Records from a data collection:
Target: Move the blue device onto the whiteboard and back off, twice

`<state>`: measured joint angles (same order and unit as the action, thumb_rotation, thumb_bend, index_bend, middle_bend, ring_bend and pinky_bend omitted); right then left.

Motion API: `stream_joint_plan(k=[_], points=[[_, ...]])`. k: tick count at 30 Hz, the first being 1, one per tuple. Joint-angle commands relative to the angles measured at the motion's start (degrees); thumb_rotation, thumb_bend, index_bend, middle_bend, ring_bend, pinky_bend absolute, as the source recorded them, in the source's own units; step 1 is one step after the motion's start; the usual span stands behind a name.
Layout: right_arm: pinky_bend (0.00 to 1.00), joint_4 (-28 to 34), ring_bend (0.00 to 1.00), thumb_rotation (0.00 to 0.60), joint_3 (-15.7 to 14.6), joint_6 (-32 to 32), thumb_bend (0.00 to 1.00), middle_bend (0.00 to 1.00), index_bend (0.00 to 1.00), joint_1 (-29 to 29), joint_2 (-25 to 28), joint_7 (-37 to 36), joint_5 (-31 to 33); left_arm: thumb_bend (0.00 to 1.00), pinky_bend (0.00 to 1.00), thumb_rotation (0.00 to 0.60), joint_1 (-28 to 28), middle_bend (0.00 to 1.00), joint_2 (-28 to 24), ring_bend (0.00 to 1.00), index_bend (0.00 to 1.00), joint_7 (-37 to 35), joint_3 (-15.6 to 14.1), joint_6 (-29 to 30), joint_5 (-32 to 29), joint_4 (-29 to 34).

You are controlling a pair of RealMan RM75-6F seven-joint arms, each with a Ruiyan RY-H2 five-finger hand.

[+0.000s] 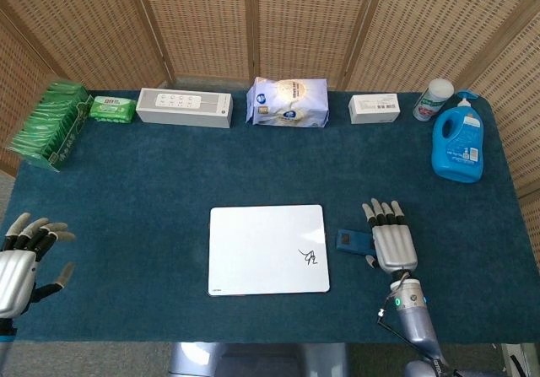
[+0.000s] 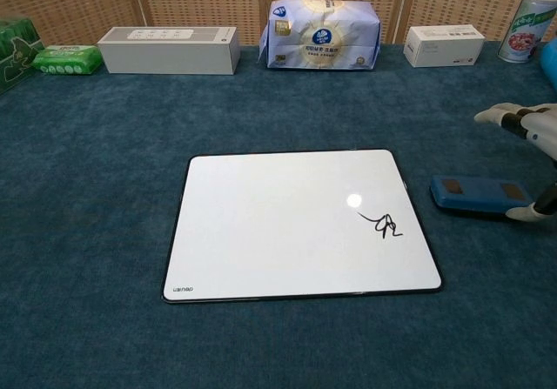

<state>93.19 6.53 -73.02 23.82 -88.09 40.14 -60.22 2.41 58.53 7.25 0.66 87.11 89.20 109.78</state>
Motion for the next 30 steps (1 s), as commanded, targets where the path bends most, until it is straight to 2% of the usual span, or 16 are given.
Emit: stream_joint_plan(k=[1, 11, 17, 22, 30], points=[[0.00, 0.47, 0.00, 0.600, 0.22, 0.19, 0.17, 0.00, 0.00, -0.12, 1.31, -0.09, 0.60, 0.42, 0.07, 0.600, 0.04, 0.29, 0.01, 0.18, 0.34, 0.06, 0.01, -0.03, 0.00, 0.04], [0.00, 7.89, 0.00, 0.600, -0.08, 4.68, 0.18, 0.00, 0.00, 0.62, 4.91, -1.15, 5.58, 0.42, 0.06, 0.600, 0.42, 0.29, 0.24, 0.18, 0.34, 0.41, 0.17, -0.36, -0.05, 0.19], [0.00, 8.77, 0.00, 0.600, 0.97, 4.95, 0.19, 0.00, 0.12, 1.77, 4.56, -1.03, 7.61, 0.42, 0.06, 0.600, 0.32, 0.29, 0.14, 0.18, 0.34, 0.07, 0.15, -0.25, -0.26, -0.05], [0.00, 9.07, 0.00, 0.600, 1.90, 5.13, 0.22, 0.00, 0.26, 3.17, 4.02, -0.08, 9.81, 0.42, 0.06, 0.600, 0.30, 0.29, 0.35, 0.18, 0.34, -0.51, 0.13, -0.27, -0.43, -0.65], [0.00, 9.03, 0.00, 0.600, 2.56, 4.70, 0.23, 0.00, 0.29, 5.09, 3.34, 1.93, 13.89, 0.42, 0.06, 0.600, 0.38, 0.29, 0.46, 0.18, 0.34, -1.24, 0.27, -0.26, -0.61, -1.34]])
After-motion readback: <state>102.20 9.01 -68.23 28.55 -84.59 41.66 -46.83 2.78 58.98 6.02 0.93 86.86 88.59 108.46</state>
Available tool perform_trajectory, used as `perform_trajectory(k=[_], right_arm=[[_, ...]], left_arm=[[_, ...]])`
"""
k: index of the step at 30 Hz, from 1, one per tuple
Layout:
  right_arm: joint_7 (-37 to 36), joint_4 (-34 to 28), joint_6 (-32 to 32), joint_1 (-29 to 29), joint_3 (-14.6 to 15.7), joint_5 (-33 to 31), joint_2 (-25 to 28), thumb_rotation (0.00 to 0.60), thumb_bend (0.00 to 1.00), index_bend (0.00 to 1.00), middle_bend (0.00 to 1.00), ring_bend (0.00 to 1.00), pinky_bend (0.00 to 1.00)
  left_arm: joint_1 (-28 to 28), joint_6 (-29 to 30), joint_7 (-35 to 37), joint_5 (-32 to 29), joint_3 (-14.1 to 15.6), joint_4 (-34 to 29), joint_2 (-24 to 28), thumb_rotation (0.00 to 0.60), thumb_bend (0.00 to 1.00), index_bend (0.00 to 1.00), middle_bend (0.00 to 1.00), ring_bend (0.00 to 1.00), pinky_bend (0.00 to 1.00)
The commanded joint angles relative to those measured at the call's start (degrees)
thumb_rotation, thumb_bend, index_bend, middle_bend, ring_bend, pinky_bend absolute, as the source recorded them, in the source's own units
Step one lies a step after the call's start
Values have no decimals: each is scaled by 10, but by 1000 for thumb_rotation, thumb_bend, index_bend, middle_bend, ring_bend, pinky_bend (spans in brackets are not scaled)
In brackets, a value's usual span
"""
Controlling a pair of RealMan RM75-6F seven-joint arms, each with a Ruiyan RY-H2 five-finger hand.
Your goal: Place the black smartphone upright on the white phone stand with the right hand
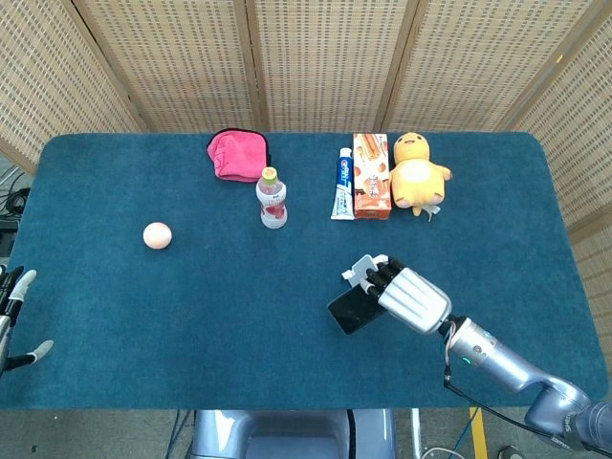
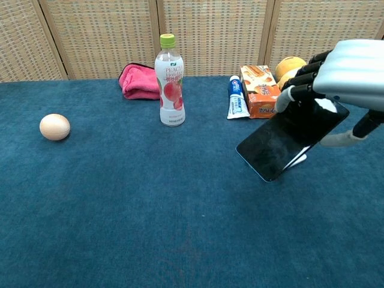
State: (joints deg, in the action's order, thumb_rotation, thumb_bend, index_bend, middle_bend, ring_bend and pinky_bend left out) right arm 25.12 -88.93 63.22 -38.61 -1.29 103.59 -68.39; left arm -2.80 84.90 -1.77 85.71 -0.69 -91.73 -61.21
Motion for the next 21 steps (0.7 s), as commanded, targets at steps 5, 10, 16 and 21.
perform_trajectory(k=[5,10,16,21], right_arm=[[195,-79,-102,-30,-53,-104,11,600,711,507,494,411,345],[283,-95,-124,-37,-71,-173,-8,600,709,507,493,411,346],[365,-96,-125,-45,-81,-241,-30,600,708,507,493,411,347],[404,-96,-123,-54,-82,-286,-43,600,709,507,493,411,347]], left_arm=[[0,-1,14,1,0,0,6,600,0,0,0,0,0],[0,-1,25,3,1,2,10,600,0,0,0,0,0],[-1,-2,34,3,1,3,14,600,0,0,0,0,0],[-1,-2,41,3,0,4,17,600,0,0,0,0,0]])
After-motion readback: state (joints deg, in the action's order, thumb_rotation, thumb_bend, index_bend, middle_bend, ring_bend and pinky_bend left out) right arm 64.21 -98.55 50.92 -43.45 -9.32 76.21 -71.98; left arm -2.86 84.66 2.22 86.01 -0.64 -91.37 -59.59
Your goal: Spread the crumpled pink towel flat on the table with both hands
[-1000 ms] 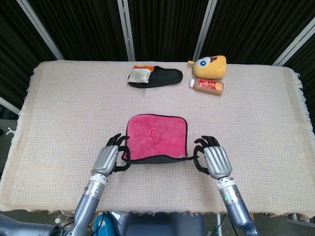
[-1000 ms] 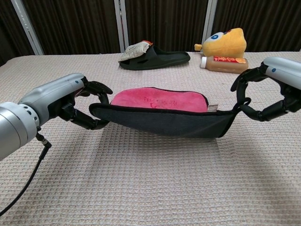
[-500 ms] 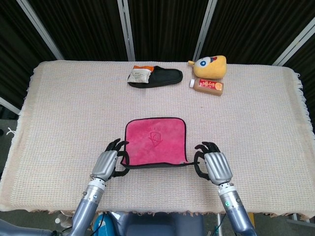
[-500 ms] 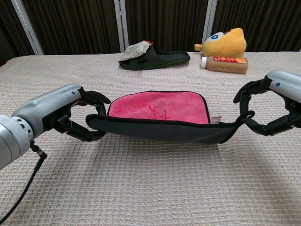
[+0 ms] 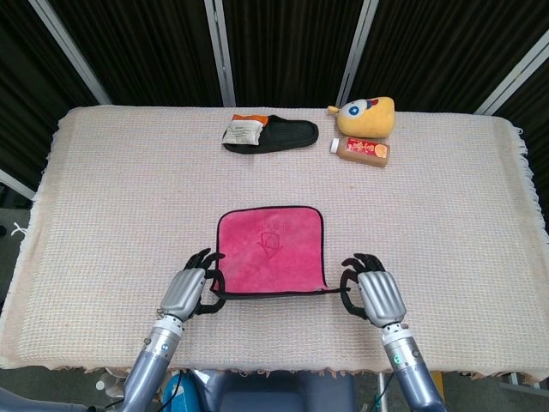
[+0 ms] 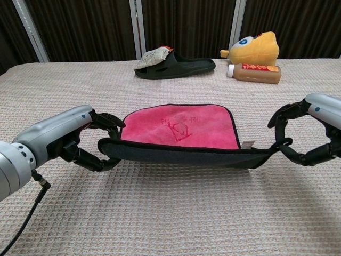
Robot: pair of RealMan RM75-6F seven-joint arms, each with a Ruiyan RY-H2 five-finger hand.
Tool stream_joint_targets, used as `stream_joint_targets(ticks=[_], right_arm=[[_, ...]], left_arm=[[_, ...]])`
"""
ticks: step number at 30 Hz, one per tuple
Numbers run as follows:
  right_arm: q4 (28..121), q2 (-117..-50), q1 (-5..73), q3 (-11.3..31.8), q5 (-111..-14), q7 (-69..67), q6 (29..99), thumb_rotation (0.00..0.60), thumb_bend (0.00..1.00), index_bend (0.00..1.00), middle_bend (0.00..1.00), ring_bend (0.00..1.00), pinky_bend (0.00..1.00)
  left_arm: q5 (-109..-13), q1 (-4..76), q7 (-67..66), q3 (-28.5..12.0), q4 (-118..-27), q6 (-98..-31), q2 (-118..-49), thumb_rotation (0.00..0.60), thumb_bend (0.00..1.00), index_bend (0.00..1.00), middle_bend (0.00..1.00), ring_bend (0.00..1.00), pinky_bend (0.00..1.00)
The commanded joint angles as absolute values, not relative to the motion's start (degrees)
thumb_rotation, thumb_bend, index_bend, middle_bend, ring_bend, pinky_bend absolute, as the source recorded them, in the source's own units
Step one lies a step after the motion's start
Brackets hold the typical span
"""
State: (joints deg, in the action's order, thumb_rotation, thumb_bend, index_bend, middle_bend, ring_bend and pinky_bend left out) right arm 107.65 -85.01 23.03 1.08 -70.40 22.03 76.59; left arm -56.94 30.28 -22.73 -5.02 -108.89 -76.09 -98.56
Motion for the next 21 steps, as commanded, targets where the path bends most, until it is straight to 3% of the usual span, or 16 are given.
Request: stream_joint_targets(ticks=[1, 15, 21], right_arm=[[107.49, -85.01, 22.8, 1.04, -70.56, 21.9, 76.46, 0.6, 0.6, 0.71, 0.3, 0.16, 0.15], [106.93, -85.02, 21.45, 0.93, -71.02, 21.25, 75.98, 0.6, 0.6, 0.71, 0.3, 0.17, 0.15], [106.4, -84.87, 20.95, 0.7, -70.87, 20.33, 75.19, 0.6, 0.6, 0.62, 0.3, 0.15, 0.15]], left_arm=[[-57.21, 30.11, -22.76, -4.83, -108.87, -75.92, -98.78, 0.6, 0.56, 0.72, 0.14, 0.0, 0.01], [-57.56, 29.44, -23.56, -4.62, -108.89, -74.95, -99.35, 0.6, 0.52, 0.67, 0.13, 0.0, 0.01], [-57.2, 29.32, -23.69, -4.61, -109.09, -74.06, -99.2, 0.6, 0.46, 0.54, 0.11, 0.0, 0.01]])
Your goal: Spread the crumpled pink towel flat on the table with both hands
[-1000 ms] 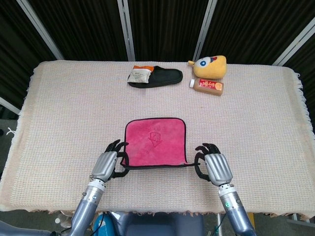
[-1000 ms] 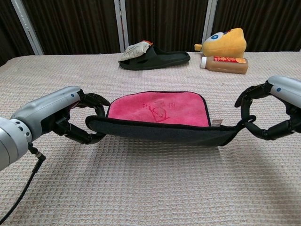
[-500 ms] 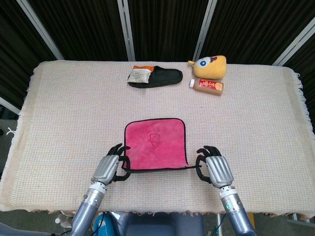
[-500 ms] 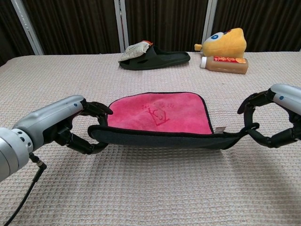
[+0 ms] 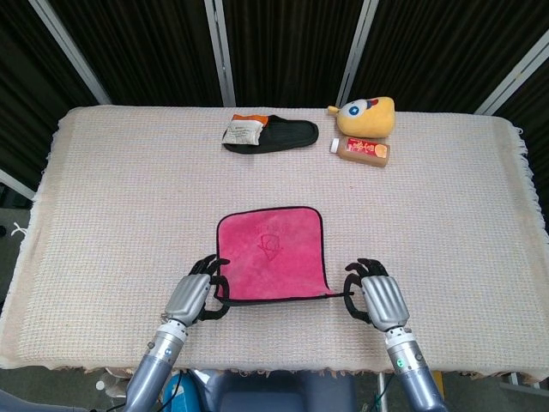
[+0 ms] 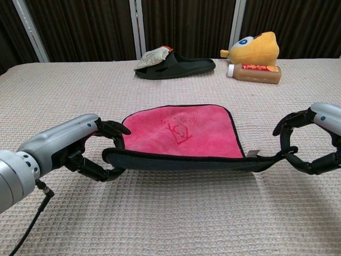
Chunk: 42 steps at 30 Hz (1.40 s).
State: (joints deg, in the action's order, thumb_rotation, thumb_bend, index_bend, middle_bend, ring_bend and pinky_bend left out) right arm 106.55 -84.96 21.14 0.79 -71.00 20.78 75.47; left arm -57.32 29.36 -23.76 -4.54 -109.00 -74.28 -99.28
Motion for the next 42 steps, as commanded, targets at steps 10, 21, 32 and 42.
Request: stream_joint_targets(ticks=[10, 21, 32, 42], right_arm=[[106.08, -84.21, 20.46, 0.89, -71.12, 18.85, 74.13, 0.6, 0.6, 0.47, 0.27, 0.1, 0.15], [106.7, -83.06, 19.72, 0.4, -70.58, 18.61, 72.98, 0.6, 0.49, 0.22, 0.14, 0.0, 0.09], [109.24, -80.96, 19.12, 0.98, -71.17, 17.82, 73.23, 0.6, 0.34, 0.11, 0.1, 0.0, 0.07], [111.8, -76.33, 18.59, 4.08, -73.82, 13.84, 75.68, 0.6, 0.32, 0.1, 0.09, 0.0, 0.07]], left_arm=[[-55.82, 29.66, -23.62, -4.69, -109.65, -71.17, -97.74, 0.6, 0.4, 0.48, 0.08, 0.0, 0.01], [-55.95, 30.23, -22.7, -3.84, -110.76, -67.6, -95.23, 0.6, 0.3, 0.35, 0.05, 0.0, 0.0], [-55.48, 30.3, -21.74, -3.93, -111.65, -65.92, -90.83, 0.6, 0.0, 0.1, 0.01, 0.0, 0.0], [-57.54, 30.58, -17.18, -5.28, -111.16, -62.66, -83.05, 0.6, 0.01, 0.07, 0.01, 0.0, 0.0]])
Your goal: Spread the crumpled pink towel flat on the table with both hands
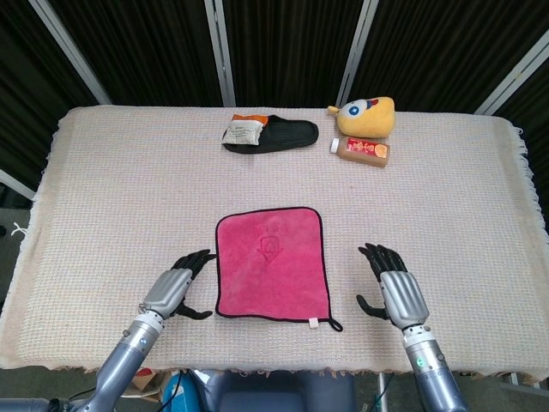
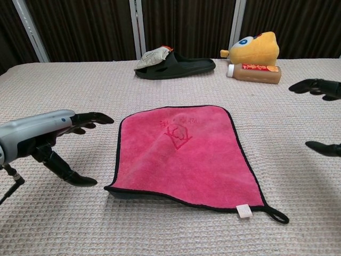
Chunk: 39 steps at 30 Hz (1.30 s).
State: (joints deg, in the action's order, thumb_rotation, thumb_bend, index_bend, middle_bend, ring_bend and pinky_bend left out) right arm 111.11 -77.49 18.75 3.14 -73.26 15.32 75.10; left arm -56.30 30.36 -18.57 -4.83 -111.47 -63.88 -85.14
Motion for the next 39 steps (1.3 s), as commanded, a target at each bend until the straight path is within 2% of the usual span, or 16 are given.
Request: stream_joint_targets(ticks=[1, 2, 3, 5, 8, 11, 15, 25, 33, 39], right_arm=[[111.93, -75.89, 18.56, 4.44, -73.8, 13.42, 75.8, 0.6, 0.32, 0.1, 0.09, 0.0, 0.07], [112.03, -75.46, 18.57, 4.8, -73.76, 12.98, 75.85, 0.6, 0.32, 0.1, 0.09, 0.0, 0.07], [112.07, -75.06, 18.59, 5.12, -73.69, 12.54, 75.82, 0.6, 0.34, 0.1, 0.09, 0.0, 0.07], [111.85, -74.05, 18.61, 5.79, -73.38, 11.4, 75.62, 0.6, 0.49, 0.11, 0.09, 0.0, 0.07], [110.86, -73.05, 18.8, 6.74, -73.26, 9.9, 75.34, 0.6, 0.7, 0.12, 0.09, 0.0, 0.07], [109.72, -72.53, 18.97, 7.37, -73.12, 8.78, 75.02, 0.6, 0.76, 0.12, 0.09, 0.0, 0.07], [108.08, -71.56, 19.63, 8.79, -72.43, 7.01, 74.04, 0.6, 0.77, 0.13, 0.09, 0.0, 0.07], [105.63, -68.42, 21.33, 11.76, -71.19, 3.32, 71.28, 0.6, 0.78, 0.14, 0.09, 0.0, 0.07], [104.38, -67.39, 21.51, 12.08, -71.33, 1.39, 70.39, 0.6, 0.78, 0.15, 0.09, 0.0, 0.07], [103.63, -67.46, 21.41, 11.8, -71.45, 0.55, 70.09, 0.6, 0.78, 0.15, 0.09, 0.0, 0.07]], left_arm=[[-58.05, 30.67, -16.82, -5.42, -110.93, -62.36, -82.28, 0.6, 0.05, 0.07, 0.01, 0.0, 0.0], [-58.45, 30.77, -16.36, -5.53, -110.75, -61.97, -81.6, 0.6, 0.11, 0.07, 0.01, 0.0, 0.0], [-58.78, 30.9, -15.95, -5.66, -110.53, -61.54, -80.92, 0.6, 0.2, 0.07, 0.01, 0.0, 0.0], [-59.63, 31.45, -15.49, -5.74, -109.95, -60.22, -79.41, 0.6, 0.46, 0.06, 0.01, 0.0, 0.0], [-60.81, 32.96, -18.19, -5.31, -108.24, -58.69, -77.99, 0.6, 0.64, 0.06, 0.01, 0.0, 0.0], [-61.86, 34.65, -21.91, -5.03, -106.39, -57.77, -77.59, 0.6, 0.7, 0.06, 0.01, 0.0, 0.0], [-61.43, 37.43, -27.48, -4.86, -103.53, -55.85, -77.79, 0.6, 0.75, 0.06, 0.01, 0.0, 0.0], [-53.44, 43.94, -38.36, -5.58, -94.2, -52.05, -82.97, 0.6, 0.77, 0.06, 0.02, 0.0, 0.0], [-47.14, 47.07, -43.35, -5.0, -88.75, -50.63, -87.0, 0.6, 0.77, 0.06, 0.03, 0.0, 0.0], [-46.82, 48.23, -42.66, -5.8, -86.49, -51.01, -88.86, 0.6, 0.77, 0.06, 0.03, 0.0, 0.0]])
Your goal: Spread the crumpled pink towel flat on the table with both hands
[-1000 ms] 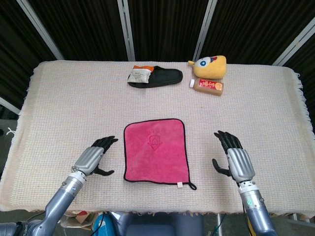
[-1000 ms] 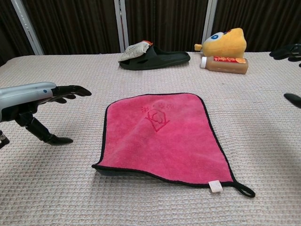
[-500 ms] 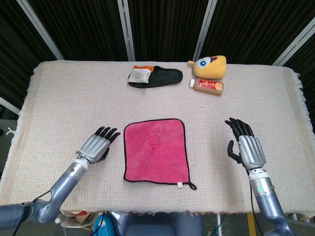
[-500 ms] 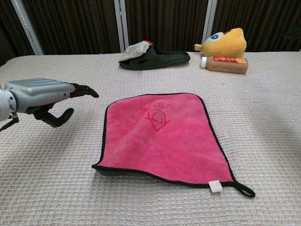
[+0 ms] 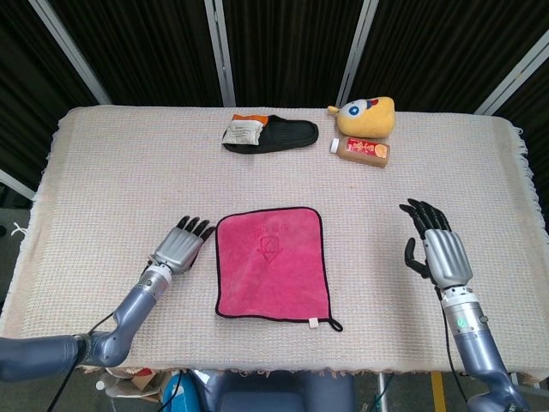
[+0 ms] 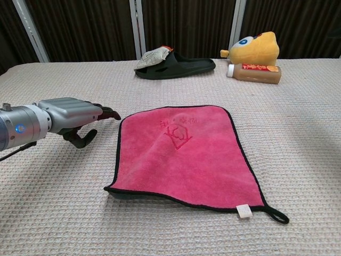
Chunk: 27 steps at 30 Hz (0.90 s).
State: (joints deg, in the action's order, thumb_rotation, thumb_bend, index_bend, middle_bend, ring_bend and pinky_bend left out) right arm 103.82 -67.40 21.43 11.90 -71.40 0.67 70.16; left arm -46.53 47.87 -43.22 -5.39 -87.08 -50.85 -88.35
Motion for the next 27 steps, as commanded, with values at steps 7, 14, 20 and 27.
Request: stream_joint_targets(ticks=[7, 14, 20, 27], right_arm=[[103.12, -67.84, 21.31, 11.64, -71.57, 0.59, 70.31, 0.6, 0.78, 0.15, 0.09, 0.0, 0.07], [102.86, -68.02, 21.19, 11.64, -71.45, 0.16, 70.42, 0.6, 0.78, 0.15, 0.09, 0.0, 0.07], [102.45, -68.06, 21.03, 11.49, -71.48, -0.4, 70.32, 0.6, 0.78, 0.15, 0.09, 0.0, 0.07], [101.87, -68.14, 20.78, 11.26, -71.57, -1.18, 70.25, 0.6, 0.78, 0.15, 0.09, 0.0, 0.07]], left_arm=[[-49.72, 48.73, -39.16, -6.81, -85.61, -51.16, -90.2, 0.6, 0.77, 0.06, 0.03, 0.0, 0.0], [-52.0, 49.34, -38.93, -5.52, -85.17, -50.66, -91.2, 0.6, 0.77, 0.06, 0.03, 0.0, 0.0], [-50.81, 49.99, -41.25, -3.67, -84.21, -49.97, -92.69, 0.6, 0.77, 0.06, 0.03, 0.0, 0.0], [-49.57, 50.19, -42.71, -2.66, -82.94, -50.15, -92.84, 0.6, 0.77, 0.06, 0.03, 0.0, 0.0]])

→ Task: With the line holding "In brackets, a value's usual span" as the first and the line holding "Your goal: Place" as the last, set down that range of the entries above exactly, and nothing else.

→ Answer below:
In brackets, a value's usual span
"""
Controlling a pair of RealMan RM75-6F seven-joint arms, each with a Ruiyan RY-H2 five-finger hand.
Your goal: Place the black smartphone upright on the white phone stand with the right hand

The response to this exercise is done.